According to the Mayo Clinic, a herniated disc “refers to a problem with one of the rubbery cushions (discs) between the individual bones (vertebrae) that stack up to make your spine. A spinal disc is a little like a jelly donut, with a softer center encased within a tougher exterior. Sometimes called a slipped disc or a ruptured disc, a herniated disc occurs when some of the softer ‘jelly’ pushes out through a crack in the tougher exterior.”

Car crashes and spinal damage

Our two main focuses for this article are cervical herniated discs (in this instance, cervical refers to the neck) and herniated discs in the lower back. Both are commonly the result of low-speed collisions, and both can have far-reaching impacts.

Cervical herniated discs are the result of over-compression of the neck. This trauma is often the result of a car wreck involving a sudden deceleration. Cervical herniated discs are often treated with a procedure called Anterior Cervical Discectomy and Fusion, or ACDF. During the procedure, surgery is done from the front of the neck to provide better access to the spine. The disc is removed surgically and the spine segment is fused together to allow nerves to move freely through the previously compressed vertebrae.

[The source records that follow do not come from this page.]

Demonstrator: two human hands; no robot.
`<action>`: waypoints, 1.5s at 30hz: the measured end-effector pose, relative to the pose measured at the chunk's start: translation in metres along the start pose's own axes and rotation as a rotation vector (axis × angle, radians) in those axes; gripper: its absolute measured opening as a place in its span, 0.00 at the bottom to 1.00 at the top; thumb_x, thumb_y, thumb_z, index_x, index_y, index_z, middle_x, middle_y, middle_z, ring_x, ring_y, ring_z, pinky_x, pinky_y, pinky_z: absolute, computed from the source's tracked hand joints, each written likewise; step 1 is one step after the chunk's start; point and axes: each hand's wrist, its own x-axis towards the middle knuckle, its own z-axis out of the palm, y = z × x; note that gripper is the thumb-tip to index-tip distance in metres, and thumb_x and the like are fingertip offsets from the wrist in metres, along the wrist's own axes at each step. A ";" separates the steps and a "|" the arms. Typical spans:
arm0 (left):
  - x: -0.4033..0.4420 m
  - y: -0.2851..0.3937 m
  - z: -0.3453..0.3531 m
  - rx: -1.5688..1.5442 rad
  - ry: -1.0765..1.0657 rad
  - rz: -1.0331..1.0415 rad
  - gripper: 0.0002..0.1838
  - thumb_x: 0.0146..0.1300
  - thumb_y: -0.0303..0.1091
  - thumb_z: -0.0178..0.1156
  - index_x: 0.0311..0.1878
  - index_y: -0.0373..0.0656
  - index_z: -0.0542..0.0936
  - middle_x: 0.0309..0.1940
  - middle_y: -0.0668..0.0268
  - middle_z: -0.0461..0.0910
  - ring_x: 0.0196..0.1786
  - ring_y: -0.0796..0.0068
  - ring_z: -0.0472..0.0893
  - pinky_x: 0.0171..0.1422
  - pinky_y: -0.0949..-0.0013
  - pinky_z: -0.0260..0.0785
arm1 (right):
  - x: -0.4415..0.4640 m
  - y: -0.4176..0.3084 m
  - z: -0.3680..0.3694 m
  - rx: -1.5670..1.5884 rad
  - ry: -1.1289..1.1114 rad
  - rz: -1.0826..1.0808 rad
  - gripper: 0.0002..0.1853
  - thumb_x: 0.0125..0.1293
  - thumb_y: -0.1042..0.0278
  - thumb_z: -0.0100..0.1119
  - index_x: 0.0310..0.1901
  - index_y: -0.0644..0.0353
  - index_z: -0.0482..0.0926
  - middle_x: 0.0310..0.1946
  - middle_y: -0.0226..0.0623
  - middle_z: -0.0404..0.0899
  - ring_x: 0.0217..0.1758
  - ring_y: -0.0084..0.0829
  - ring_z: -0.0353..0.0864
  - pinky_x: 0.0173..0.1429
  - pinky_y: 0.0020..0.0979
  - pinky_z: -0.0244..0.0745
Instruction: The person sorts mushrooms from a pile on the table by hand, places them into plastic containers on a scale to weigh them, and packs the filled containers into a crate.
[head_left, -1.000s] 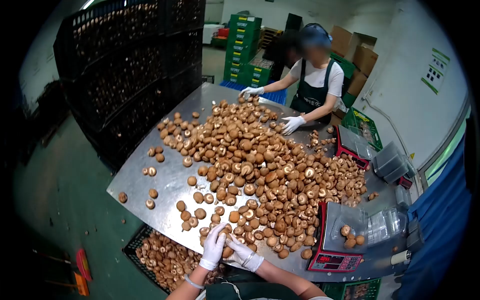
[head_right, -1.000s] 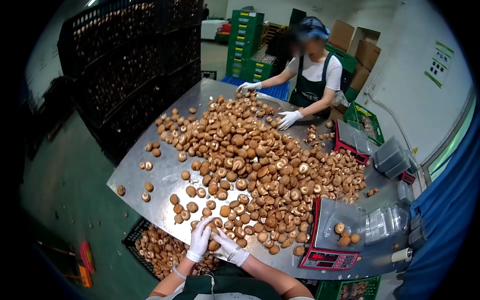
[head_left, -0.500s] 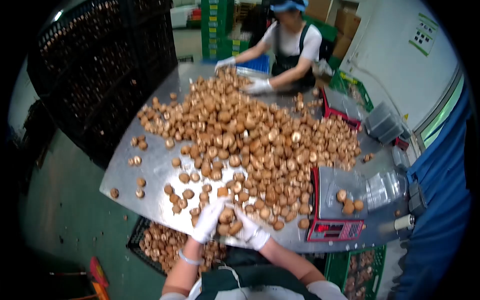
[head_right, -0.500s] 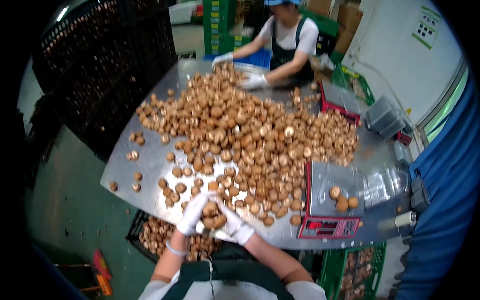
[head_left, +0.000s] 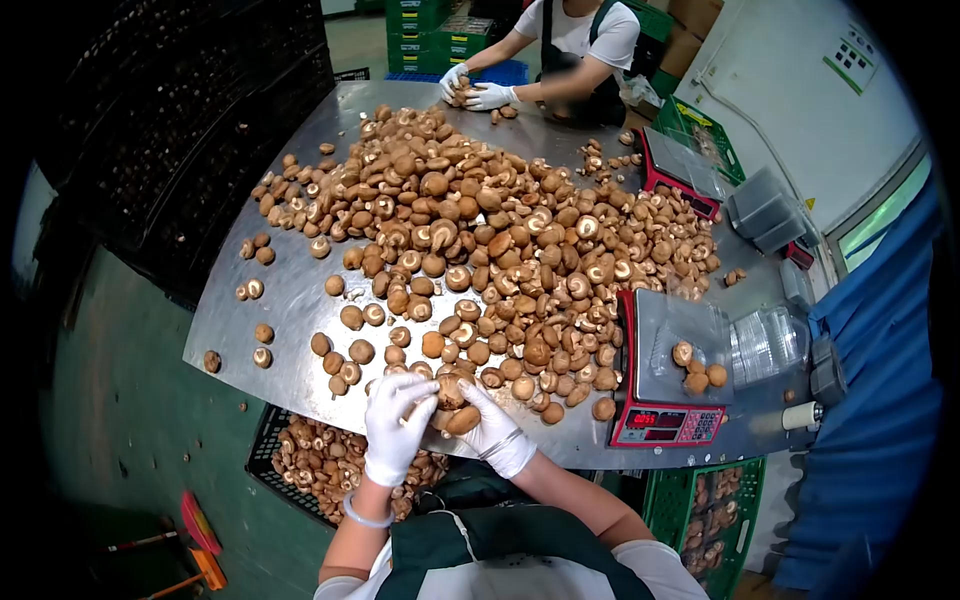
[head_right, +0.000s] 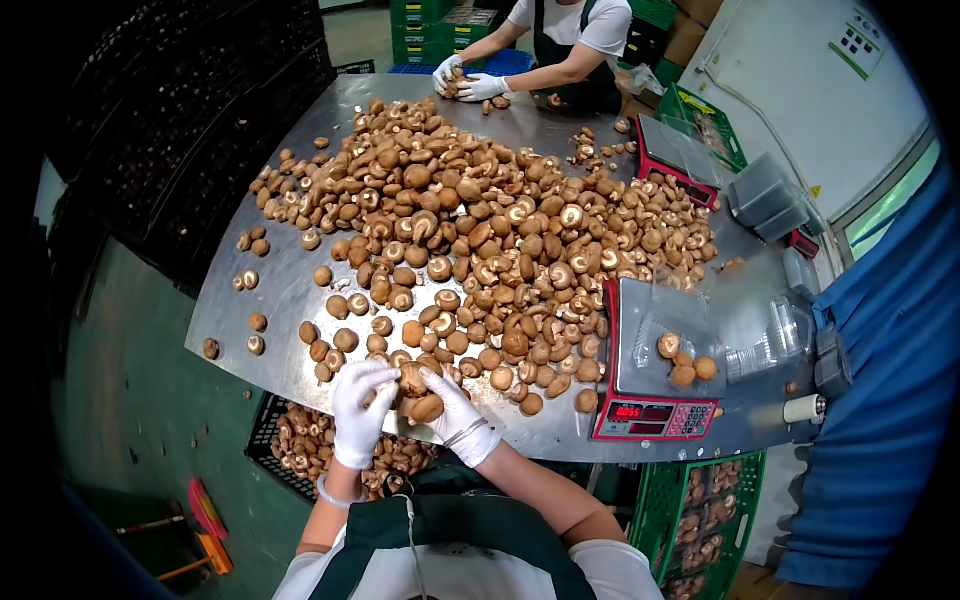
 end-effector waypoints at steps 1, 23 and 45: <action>-0.003 0.006 -0.004 0.091 -0.032 0.053 0.12 0.46 0.23 0.66 0.37 0.42 0.82 0.38 0.62 0.77 0.44 0.62 0.76 0.51 0.64 0.68 | -0.001 0.000 0.005 0.002 0.003 -0.006 0.22 0.68 0.64 0.54 0.62 0.56 0.64 0.55 0.36 0.71 0.58 0.31 0.73 0.56 0.33 0.77; -0.014 -0.015 -0.012 0.273 -0.030 0.256 0.13 0.47 0.25 0.65 0.36 0.46 0.74 0.32 0.64 0.72 0.40 0.60 0.72 0.47 0.60 0.64 | 0.006 0.013 0.032 -0.213 0.119 -0.149 0.21 0.67 0.69 0.56 0.59 0.57 0.65 0.52 0.34 0.72 0.52 0.29 0.76 0.55 0.31 0.75; -0.051 -0.024 -0.024 -0.104 -0.061 -0.265 0.28 0.48 0.21 0.65 0.56 0.36 0.72 0.53 0.56 0.74 0.57 0.60 0.73 0.65 0.64 0.61 | 0.024 0.035 -0.004 -0.150 0.170 0.044 0.23 0.68 0.49 0.52 0.57 0.57 0.70 0.52 0.32 0.74 0.54 0.25 0.75 0.56 0.31 0.73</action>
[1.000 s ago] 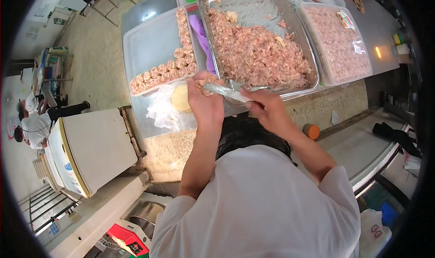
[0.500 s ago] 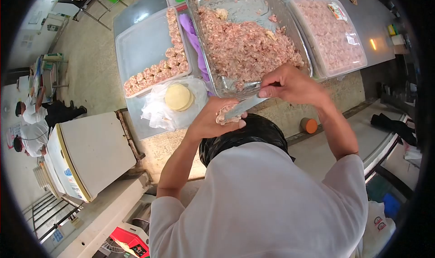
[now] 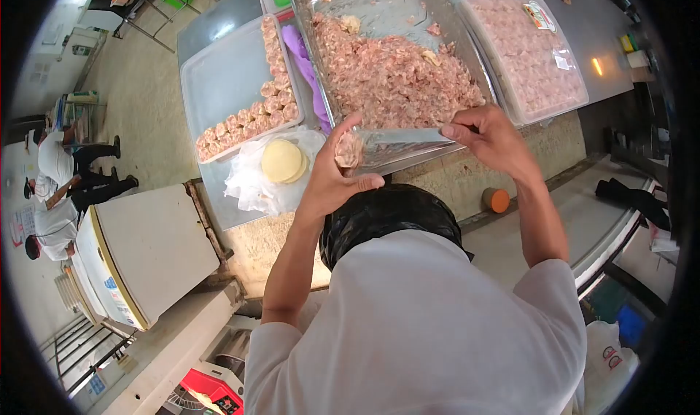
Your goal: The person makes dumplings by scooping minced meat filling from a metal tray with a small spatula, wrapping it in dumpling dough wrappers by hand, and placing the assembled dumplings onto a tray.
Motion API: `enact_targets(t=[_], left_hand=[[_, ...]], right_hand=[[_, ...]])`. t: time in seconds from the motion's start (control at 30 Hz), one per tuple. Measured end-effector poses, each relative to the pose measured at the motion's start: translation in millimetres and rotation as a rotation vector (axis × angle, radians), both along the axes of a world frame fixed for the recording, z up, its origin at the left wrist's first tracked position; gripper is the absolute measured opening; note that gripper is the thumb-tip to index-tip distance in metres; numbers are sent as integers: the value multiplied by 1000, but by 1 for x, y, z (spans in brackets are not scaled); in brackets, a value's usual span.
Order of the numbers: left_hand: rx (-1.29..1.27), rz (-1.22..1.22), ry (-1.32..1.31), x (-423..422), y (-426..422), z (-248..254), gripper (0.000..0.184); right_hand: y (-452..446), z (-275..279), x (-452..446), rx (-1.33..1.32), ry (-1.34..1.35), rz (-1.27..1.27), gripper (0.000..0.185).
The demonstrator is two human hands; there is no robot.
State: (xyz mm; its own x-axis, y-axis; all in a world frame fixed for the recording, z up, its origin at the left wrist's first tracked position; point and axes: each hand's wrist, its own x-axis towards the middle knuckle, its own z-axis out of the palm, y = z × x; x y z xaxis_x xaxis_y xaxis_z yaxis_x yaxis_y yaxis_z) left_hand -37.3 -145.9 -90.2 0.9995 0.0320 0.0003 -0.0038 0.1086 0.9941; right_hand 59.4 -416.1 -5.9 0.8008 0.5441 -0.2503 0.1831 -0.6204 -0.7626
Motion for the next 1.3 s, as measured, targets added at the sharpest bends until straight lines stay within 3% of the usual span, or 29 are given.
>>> enact_targets(t=[0.13,0.23,0.43,0.53,0.63,0.73,0.83,0.93,1.03,1.3], left_hand=[[194,-59,145,5,6,3,52],[277,-27,90,10,3,7,43],[500,-61,35,17,-2,19,29],[434,-89,121,20,-1,16,27],[333,-56,142,19,0,9,25],[373,-42,16,22,-3,12,25],[359,-55,-16,27,-3,4,25],[271,-14,11,29,-11,7,26],[256,-72,106,30,-12,15,24],[214,-175,109,33,-3,27,22]], right_hand=[[-2,-20,-17,106,104,-50,32],[8,-20,-30,237,225,-57,32],[7,-35,-31,178,301,-51,32],[6,-37,-26,295,345,-393,30],[-28,-66,-4,-40,-146,-277,28],[-37,-39,-4,-137,-134,-308,28],[-24,-13,-16,102,65,-153,28],[-6,-17,-25,244,108,-124,29],[1,-17,-26,178,238,-161,28],[11,-52,-30,414,195,-75,26]])
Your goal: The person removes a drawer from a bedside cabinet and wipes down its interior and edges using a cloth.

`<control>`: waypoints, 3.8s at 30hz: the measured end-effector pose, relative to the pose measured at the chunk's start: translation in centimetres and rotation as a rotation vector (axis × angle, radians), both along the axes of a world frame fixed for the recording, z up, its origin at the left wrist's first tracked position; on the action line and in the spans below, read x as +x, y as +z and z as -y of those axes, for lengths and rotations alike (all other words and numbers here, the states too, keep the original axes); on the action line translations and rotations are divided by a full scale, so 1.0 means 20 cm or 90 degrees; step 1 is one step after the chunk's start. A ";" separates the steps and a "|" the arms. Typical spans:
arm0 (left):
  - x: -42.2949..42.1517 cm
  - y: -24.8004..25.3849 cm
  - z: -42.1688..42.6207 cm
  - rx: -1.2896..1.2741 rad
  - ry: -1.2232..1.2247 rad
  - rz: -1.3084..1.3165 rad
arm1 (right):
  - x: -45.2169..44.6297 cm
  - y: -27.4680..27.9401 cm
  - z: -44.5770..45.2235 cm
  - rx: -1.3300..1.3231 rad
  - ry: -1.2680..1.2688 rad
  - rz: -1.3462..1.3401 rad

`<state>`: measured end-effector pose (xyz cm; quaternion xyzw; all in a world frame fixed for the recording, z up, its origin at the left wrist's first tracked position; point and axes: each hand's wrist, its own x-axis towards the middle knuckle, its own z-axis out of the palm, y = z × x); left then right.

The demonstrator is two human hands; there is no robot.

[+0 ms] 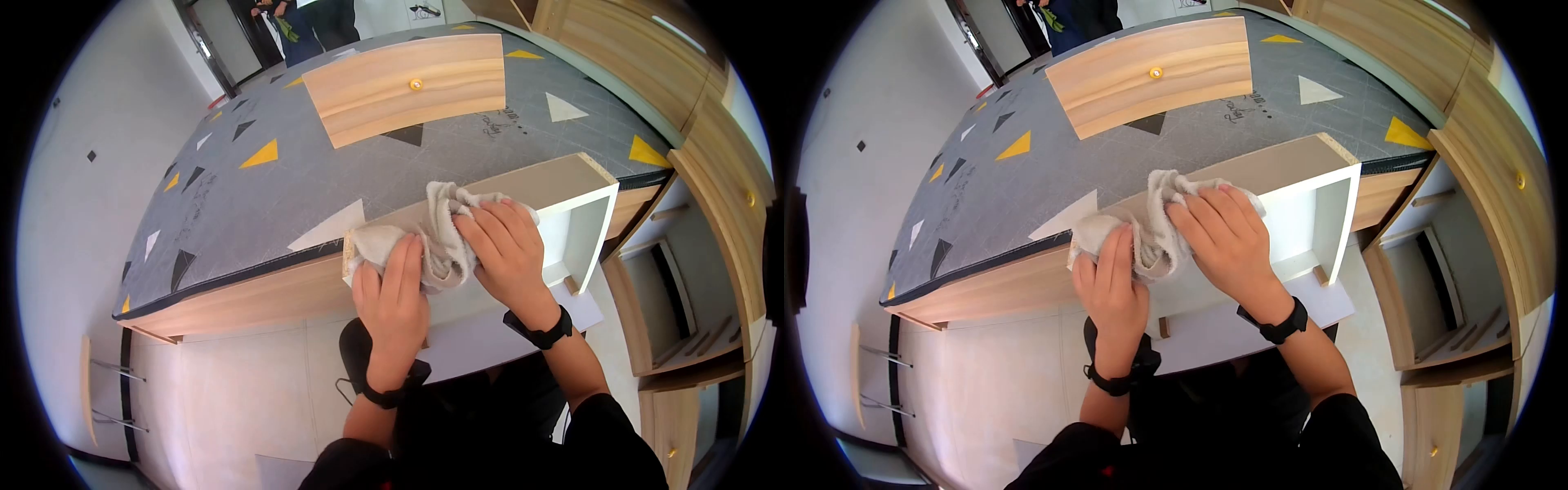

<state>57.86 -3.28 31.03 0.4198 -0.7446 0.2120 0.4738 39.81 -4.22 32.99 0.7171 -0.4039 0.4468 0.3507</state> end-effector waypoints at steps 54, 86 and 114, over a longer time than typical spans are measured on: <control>-0.04 0.03 0.03 -0.026 0.014 0.091 | -0.09 0.01 -0.01 0.023 -0.108 0.098; -0.59 0.04 0.07 -0.018 -0.067 0.060 | -0.55 0.06 -0.03 0.005 -0.104 0.089; 0.10 -0.31 0.05 -0.065 0.113 -0.109 | 0.29 -0.19 0.04 0.010 0.020 -0.030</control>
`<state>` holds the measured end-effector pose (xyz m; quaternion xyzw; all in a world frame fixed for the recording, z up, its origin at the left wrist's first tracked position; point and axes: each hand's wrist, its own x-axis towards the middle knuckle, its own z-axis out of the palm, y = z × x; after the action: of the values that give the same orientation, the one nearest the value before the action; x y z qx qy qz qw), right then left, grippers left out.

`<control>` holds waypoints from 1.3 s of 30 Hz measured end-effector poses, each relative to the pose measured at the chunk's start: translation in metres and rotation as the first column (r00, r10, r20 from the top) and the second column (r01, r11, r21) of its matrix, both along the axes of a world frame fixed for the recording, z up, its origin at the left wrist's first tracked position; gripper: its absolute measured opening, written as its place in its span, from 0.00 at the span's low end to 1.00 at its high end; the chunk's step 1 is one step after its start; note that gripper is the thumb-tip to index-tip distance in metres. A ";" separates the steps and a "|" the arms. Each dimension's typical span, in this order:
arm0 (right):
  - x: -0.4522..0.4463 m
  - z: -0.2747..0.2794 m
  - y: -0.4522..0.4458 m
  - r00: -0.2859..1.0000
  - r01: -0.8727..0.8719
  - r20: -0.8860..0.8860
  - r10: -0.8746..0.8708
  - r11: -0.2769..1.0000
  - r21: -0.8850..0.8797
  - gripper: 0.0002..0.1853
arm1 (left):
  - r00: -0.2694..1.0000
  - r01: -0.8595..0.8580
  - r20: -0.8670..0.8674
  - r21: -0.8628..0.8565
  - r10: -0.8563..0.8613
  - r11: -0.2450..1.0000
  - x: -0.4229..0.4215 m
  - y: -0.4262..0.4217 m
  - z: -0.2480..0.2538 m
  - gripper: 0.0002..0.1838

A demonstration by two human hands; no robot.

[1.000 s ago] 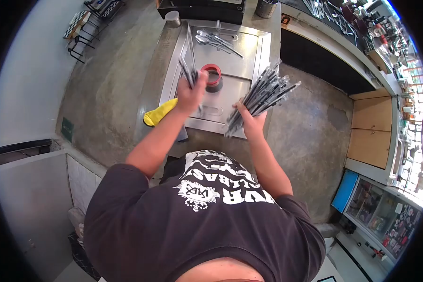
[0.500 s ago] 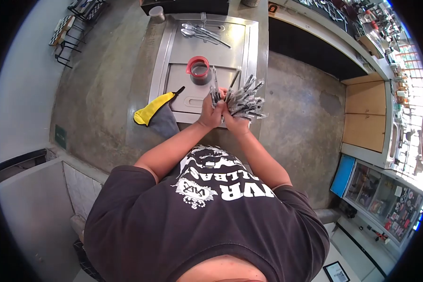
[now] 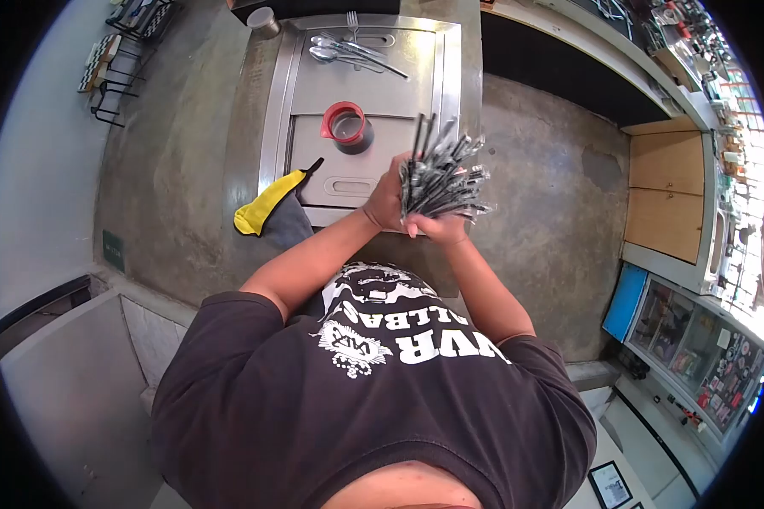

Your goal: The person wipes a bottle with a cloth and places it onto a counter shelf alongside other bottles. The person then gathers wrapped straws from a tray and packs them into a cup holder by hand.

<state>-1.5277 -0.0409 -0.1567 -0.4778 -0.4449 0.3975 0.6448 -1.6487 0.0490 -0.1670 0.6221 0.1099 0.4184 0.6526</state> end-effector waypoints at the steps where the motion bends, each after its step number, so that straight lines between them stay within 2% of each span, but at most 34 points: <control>1: 0.003 0.001 -0.002 0.994 -0.065 -0.091 0.064 0.998 -0.013 0.58 | 0.999 0.026 -0.033 0.066 -0.024 0.997 -0.003 0.002 0.005 0.73; 3: 0.002 -0.007 -0.006 0.928 -0.158 -0.326 0.179 0.983 0.089 0.61 | 0.990 0.063 -0.137 0.228 -0.032 0.972 -0.010 0.006 0.007 0.71; 4: -0.001 -0.004 -0.006 0.853 -0.232 -0.462 0.242 0.969 0.079 0.65 | 0.979 0.076 -0.203 0.331 -0.008 0.941 -0.012 0.011 0.012 0.70; 5: -0.001 -0.010 -0.007 0.899 -0.179 -0.389 0.203 0.979 0.096 0.66 | 0.964 0.097 -0.264 0.428 0.022 0.899 -0.013 0.014 0.016 0.70; 6: -0.001 -0.019 -0.008 0.936 -0.127 -0.316 0.158 0.985 0.117 0.68 | 0.981 0.099 -0.191 0.333 -0.036 0.938 -0.014 0.013 0.021 0.64; 8: 0.004 -0.016 -0.007 0.958 -0.170 -0.215 0.191 0.979 0.116 0.69 | 0.940 0.164 -0.342 0.487 0.014 0.858 -0.015 0.019 0.017 0.60; 11: 0.003 0.006 -0.003 0.970 -0.184 -0.135 0.203 0.972 0.143 0.71 | 0.905 0.222 -0.426 0.456 -0.007 0.862 -0.022 0.022 0.007 0.51; 12: 0.010 0.006 0.000 0.980 -0.189 0.094 0.174 0.964 0.189 0.73 | 0.915 0.201 -0.403 0.423 -0.016 0.884 -0.021 0.022 0.004 0.49; 13: 0.008 0.008 0.001 0.987 -0.153 0.081 0.140 0.972 0.181 0.71 | 0.925 0.180 -0.379 0.388 -0.022 0.904 -0.020 0.023 0.004 0.48; 16: 0.002 0.026 0.004 0.995 -0.096 0.018 0.094 0.963 0.253 0.63 | 0.951 0.116 -0.297 0.603 0.087 0.789 -0.006 0.029 0.014 0.45; 17: 0.004 0.033 0.005 0.983 -0.093 0.172 0.063 0.981 0.171 0.59 | 0.954 0.100 -0.277 0.656 0.115 0.748 -0.002 0.031 0.018 0.45; 18: 0.006 0.038 0.005 0.946 -0.076 0.322 0.044 0.993 0.088 0.55 | 0.949 0.120 -0.296 0.656 0.107 0.745 0.002 0.033 0.006 0.43; 21: 0.009 0.026 0.005 0.834 0.068 0.550 -0.057 0.998 0.000 0.41 | 0.979 0.160 -0.193 0.495 -0.071 0.854 0.007 0.035 0.004 0.42; 22: 0.008 0.026 0.009 0.801 0.123 0.590 -0.101 0.992 0.003 0.35 | 0.978 0.158 -0.192 0.454 -0.077 0.877 0.009 0.033 0.003 0.41; 24: 0.004 0.029 0.013 0.822 0.188 0.532 -0.205 0.978 0.086 0.32 | 0.988 0.095 -0.134 0.189 -0.070 0.977 0.010 0.020 0.003 0.34; 25: 0.001 0.034 0.016 0.828 0.221 0.500 -0.255 0.967 0.127 0.30 | 0.990 0.045 -0.139 0.150 -0.025 0.988 0.008 0.017 0.005 0.33; 26: -0.003 0.043 0.021 0.866 0.223 0.411 -0.286 0.955 0.195 0.30 | 0.989 -0.004 -0.144 0.110 0.020 0.994 0.007 0.015 0.007 0.32; 27: -0.004 0.047 0.024 0.896 0.230 0.319 -0.309 0.937 0.261 0.31 | 0.970 0.009 -0.243 0.155 0.029 0.988 0.000 0.017 -0.003 0.36; 28: -0.001 0.035 0.023 0.902 0.145 0.355 -0.245 0.947 0.285 0.38 | 0.940 0.028 -0.338 0.197 0.041 0.980 -0.011 0.019 -0.026 0.40; 29: -0.005 0.034 0.022 0.952 0.144 0.224 -0.207 0.952 0.270 0.41 | 0.901 0.051 -0.430 0.232 0.056 0.971 -0.019 0.018 -0.054 0.44; 31: -0.021 0.035 0.017 0.991 0.129 -0.048 -0.121 0.962 0.239 0.48 | 0.910 0.070 -0.414 0.137 -0.007 0.988 -0.020 0.020 -0.072 0.49; 32: -0.026 0.041 0.009 0.987 0.144 -0.098 -0.130 0.977 0.156 0.56 | 0.907 0.076 -0.418 0.040 -0.052 0.996 -0.024 0.019 -0.071 0.49; 33: -0.025 0.041 0.010 0.989 0.149 -0.010 -0.149 0.974 0.173 0.58 | 0.914 0.062 -0.405 0.119 -0.008 0.991 -0.027 0.017 -0.070 0.49; 35: -0.014 0.039 0.015 0.967 0.157 0.165 -0.195 0.964 0.215 0.62 | 0.926 0.020 -0.368 0.275 0.086 0.961 -0.027 0.016 -0.030 0.50; 36: -0.006 0.038 0.018 0.962 0.087 0.234 -0.142 0.969 0.231 0.63 | 0.933 0.003 -0.340 0.323 0.113 0.946 -0.024 0.018 -0.008 0.50; 37: -0.004 0.040 0.020 0.970 0.044 0.225 -0.097 0.972 0.229 0.64 | 0.941 -0.014 -0.310 0.368 0.136 0.930 -0.022 0.019 0.002 0.51; 38: -0.001 0.043 0.021 0.975 0.002 0.217 -0.053 0.974 0.228 0.64 | 0.906 -0.010 -0.342 0.569 0.248 0.823 -0.024 0.021 -0.006 0.51; 39: 0.001 0.044 0.021 0.978 -0.040 0.209 -0.009 0.973 0.227 0.64 | 0.922 -0.027 -0.319 0.510 0.219 0.859 -0.021 0.021 -0.012 0.51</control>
<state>-1.5269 -0.0196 -0.1127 -0.4355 -0.5570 0.2961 0.6422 -1.6693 0.0698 -0.1790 0.8271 0.1586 0.3505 0.4098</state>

Herniated discs in the lower back present a different problem. Herniating a disc in the lower back can result in low back pain. However, the nerves that run through the spine in the lower back are some of the longest in the body; they travel all the way from your brain to the soles of your feet. As a result, herniated discs in the lower back can result in radiating pain elsewhere in your body. Discectomies can also be performed on the lower back in much the same way they are done during an ACDF.